Working through the records below, count the lines that include "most". The reply is that number alone.

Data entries
══════
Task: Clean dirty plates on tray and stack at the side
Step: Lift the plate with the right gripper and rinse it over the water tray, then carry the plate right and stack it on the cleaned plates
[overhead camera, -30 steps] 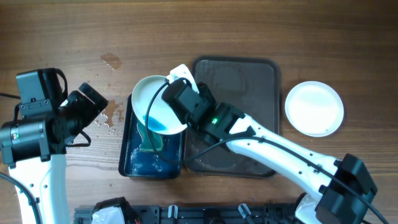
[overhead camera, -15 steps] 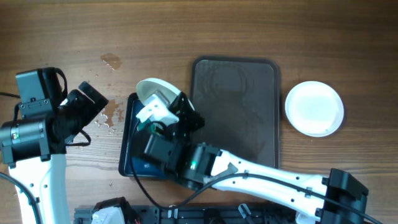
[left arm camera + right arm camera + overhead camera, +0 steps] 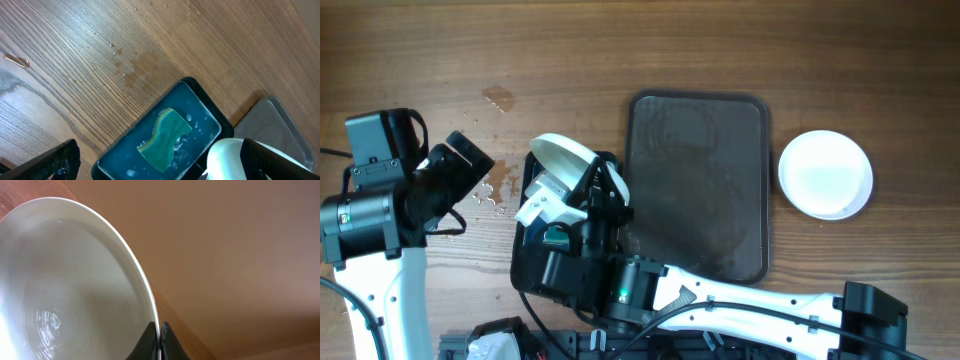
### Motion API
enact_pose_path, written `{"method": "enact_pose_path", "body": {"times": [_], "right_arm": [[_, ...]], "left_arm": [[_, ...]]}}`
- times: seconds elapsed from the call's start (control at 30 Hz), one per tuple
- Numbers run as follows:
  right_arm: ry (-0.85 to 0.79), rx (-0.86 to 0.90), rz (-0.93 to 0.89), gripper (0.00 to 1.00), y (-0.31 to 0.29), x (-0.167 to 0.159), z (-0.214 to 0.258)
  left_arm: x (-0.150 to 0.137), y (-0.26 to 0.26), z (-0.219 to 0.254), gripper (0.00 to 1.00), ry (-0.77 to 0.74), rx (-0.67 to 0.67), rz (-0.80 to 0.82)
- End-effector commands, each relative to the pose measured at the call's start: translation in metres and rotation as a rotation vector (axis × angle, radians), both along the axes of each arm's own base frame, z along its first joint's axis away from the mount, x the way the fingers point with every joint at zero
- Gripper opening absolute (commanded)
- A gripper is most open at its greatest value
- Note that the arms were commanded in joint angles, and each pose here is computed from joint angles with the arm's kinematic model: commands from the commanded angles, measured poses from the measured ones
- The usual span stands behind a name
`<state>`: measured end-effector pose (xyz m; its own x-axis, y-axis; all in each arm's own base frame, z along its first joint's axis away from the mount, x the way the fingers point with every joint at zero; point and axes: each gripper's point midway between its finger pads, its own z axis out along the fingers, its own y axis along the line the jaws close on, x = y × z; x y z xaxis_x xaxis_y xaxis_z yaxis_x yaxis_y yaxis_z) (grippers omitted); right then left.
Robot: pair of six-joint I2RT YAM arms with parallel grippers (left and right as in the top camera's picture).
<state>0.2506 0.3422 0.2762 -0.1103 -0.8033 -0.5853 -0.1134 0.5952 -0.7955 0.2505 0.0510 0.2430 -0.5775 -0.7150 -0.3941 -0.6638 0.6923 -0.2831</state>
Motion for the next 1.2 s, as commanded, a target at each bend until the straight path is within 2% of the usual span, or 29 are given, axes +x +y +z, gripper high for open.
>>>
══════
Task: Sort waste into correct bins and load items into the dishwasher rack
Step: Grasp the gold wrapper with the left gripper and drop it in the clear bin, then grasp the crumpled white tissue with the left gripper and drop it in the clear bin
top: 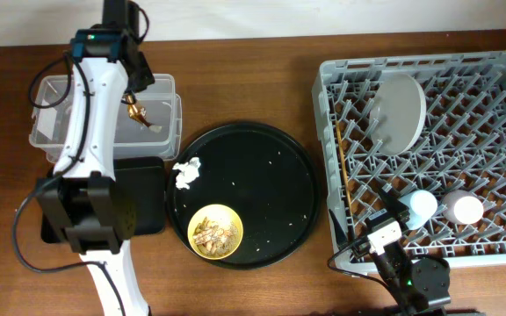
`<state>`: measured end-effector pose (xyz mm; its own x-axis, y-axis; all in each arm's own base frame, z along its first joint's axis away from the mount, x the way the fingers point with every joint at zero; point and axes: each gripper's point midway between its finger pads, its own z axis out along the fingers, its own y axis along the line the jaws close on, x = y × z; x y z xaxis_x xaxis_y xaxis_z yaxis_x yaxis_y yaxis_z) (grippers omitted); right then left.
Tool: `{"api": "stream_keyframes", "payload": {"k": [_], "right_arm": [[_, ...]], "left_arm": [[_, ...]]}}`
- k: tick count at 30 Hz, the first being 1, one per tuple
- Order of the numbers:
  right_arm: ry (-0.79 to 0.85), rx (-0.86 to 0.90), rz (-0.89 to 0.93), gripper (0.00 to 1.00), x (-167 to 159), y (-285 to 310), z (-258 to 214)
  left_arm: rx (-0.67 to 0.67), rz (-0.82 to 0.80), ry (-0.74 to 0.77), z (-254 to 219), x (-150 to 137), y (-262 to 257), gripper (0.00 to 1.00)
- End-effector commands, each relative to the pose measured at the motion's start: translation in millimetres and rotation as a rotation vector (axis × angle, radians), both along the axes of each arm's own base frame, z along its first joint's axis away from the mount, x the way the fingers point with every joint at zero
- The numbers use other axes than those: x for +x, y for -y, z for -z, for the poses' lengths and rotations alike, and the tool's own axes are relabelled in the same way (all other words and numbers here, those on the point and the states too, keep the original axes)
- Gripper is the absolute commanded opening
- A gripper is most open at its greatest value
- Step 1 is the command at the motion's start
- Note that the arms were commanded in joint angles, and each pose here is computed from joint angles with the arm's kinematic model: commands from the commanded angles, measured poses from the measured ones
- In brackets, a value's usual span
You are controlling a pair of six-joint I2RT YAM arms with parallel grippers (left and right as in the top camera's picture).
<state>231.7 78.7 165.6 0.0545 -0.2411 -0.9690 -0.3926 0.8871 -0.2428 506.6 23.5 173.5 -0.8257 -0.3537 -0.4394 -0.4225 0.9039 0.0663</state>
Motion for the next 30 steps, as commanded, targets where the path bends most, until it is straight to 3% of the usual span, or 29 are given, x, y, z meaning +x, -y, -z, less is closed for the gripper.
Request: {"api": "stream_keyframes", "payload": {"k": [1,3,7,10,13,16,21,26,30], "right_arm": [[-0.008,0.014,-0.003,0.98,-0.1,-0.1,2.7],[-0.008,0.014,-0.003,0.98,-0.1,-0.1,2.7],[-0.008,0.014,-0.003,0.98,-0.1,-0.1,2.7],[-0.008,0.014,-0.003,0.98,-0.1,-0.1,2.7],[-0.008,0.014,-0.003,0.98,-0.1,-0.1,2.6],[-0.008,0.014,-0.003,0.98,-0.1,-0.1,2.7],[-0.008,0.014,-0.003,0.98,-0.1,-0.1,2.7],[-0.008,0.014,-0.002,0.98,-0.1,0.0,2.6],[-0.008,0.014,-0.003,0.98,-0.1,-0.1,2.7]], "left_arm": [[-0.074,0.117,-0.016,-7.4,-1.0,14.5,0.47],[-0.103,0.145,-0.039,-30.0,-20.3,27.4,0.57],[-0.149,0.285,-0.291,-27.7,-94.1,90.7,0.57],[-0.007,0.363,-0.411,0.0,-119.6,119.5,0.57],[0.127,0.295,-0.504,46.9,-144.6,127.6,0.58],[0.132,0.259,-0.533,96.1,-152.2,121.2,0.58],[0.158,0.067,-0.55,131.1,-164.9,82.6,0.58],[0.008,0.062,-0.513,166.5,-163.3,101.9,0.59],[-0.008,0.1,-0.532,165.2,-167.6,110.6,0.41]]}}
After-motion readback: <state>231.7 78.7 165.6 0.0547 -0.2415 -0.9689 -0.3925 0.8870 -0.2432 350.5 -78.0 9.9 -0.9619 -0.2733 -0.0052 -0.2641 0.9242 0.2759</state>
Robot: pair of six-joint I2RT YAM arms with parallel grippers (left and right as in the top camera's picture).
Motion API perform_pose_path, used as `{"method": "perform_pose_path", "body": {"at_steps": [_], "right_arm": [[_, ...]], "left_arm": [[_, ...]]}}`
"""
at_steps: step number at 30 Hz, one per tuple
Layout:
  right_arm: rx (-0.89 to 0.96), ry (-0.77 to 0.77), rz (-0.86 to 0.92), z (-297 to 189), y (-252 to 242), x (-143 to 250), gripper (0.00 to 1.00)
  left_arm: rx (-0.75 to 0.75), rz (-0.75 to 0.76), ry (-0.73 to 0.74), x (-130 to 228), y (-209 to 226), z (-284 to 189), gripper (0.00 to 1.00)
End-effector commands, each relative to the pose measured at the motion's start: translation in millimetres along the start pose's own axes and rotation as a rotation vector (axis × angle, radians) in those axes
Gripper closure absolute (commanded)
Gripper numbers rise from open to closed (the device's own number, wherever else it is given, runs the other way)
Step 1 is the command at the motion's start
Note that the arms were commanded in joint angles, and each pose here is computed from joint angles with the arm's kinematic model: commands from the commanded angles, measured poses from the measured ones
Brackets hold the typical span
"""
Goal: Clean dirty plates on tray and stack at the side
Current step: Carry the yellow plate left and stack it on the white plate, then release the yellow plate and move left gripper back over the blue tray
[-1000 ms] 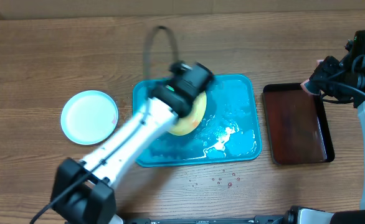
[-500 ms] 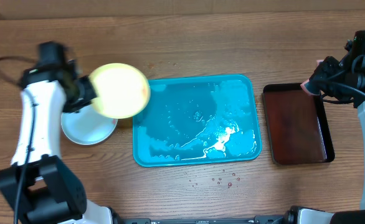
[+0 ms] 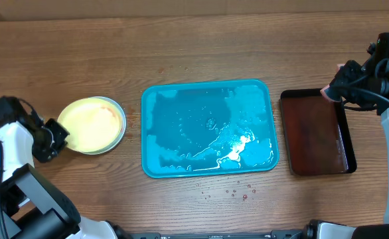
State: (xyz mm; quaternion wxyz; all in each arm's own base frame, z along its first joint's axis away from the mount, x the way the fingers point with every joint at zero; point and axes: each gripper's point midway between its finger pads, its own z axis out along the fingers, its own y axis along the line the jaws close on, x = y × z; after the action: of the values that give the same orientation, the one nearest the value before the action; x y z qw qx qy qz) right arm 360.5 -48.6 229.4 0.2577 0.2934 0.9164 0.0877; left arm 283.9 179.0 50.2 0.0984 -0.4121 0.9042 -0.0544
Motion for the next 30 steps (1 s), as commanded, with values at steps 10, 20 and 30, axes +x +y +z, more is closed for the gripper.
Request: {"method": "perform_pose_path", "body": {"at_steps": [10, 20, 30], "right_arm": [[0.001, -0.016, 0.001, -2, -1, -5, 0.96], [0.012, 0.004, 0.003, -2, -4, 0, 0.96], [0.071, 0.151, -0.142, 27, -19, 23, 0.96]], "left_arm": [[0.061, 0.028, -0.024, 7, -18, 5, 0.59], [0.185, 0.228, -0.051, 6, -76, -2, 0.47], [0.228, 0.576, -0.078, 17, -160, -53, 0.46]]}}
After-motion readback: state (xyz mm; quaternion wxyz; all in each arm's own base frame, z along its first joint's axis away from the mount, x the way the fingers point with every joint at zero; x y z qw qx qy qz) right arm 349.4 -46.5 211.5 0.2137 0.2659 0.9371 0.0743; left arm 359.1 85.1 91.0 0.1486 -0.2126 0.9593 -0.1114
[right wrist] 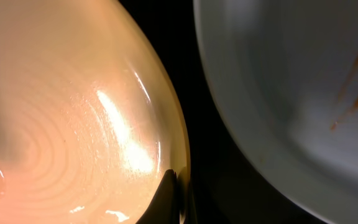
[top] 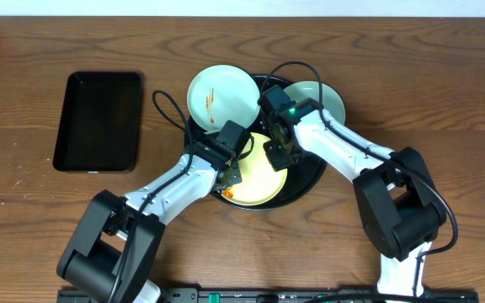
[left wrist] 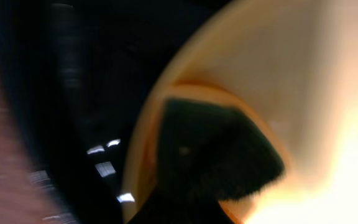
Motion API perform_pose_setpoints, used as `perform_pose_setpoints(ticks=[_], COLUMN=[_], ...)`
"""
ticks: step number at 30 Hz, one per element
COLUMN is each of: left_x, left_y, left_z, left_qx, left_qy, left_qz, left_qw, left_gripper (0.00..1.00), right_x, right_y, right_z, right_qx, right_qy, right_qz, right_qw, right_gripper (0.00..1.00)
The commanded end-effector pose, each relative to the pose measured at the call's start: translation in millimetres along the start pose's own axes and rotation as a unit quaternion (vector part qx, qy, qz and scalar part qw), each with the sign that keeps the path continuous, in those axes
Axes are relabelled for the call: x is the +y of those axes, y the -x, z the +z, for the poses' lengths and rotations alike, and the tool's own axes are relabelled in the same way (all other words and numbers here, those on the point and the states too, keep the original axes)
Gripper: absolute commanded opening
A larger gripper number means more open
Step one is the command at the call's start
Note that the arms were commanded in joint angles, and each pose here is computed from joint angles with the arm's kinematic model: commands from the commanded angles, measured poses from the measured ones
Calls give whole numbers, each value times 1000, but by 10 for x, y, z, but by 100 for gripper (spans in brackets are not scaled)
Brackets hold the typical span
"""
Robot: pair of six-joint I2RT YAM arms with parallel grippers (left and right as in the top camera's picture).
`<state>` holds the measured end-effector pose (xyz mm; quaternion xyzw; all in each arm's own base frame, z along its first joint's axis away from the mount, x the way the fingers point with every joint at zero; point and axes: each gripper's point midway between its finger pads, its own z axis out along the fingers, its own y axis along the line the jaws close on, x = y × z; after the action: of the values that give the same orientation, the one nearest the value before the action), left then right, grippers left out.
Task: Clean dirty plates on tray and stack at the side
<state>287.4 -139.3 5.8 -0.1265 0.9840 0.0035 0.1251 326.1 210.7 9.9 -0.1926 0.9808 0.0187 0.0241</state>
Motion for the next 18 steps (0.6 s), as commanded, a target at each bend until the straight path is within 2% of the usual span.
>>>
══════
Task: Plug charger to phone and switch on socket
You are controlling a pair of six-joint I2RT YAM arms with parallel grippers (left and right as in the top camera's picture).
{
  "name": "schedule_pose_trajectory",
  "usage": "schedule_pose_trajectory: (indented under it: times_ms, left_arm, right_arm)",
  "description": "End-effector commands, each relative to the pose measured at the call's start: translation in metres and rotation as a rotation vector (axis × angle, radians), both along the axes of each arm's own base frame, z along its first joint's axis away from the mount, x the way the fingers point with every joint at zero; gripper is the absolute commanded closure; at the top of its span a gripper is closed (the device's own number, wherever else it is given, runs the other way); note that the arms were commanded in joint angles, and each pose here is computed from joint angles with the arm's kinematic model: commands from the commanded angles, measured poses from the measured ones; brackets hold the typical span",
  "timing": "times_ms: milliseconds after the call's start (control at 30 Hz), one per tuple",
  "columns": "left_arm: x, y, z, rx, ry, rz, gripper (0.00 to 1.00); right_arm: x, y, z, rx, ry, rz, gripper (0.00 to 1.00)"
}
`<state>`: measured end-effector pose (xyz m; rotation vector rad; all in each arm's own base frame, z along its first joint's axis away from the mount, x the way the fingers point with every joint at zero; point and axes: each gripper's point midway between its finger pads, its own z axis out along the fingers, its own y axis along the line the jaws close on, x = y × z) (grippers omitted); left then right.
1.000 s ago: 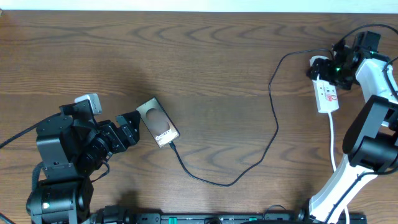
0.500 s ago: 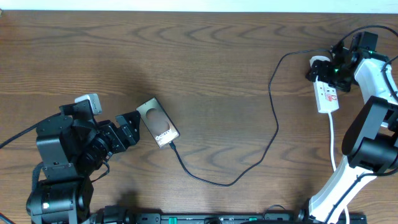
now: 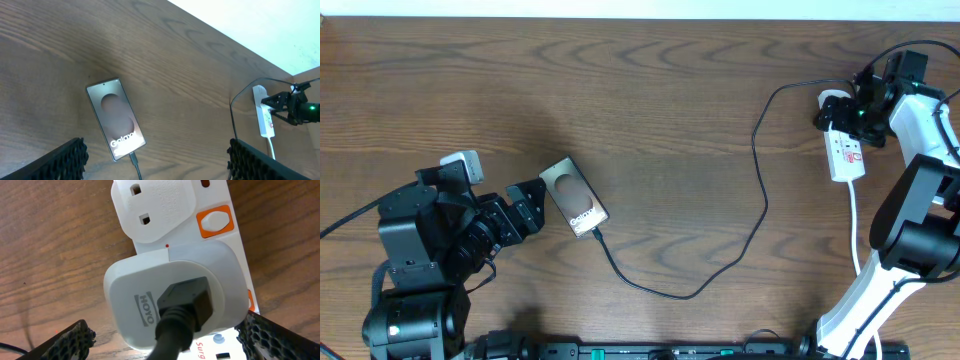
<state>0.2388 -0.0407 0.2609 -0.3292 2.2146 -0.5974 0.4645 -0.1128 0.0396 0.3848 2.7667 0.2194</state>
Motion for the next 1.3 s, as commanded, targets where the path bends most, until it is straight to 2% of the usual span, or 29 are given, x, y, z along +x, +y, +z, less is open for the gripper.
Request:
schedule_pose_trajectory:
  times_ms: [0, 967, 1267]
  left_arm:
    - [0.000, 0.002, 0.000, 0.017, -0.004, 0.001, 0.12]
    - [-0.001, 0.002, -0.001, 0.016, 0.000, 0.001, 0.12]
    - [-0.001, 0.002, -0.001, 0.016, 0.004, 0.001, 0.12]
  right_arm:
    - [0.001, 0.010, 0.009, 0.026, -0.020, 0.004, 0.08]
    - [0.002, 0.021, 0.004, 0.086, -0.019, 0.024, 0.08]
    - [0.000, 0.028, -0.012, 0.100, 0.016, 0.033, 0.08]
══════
• Output for this task:
4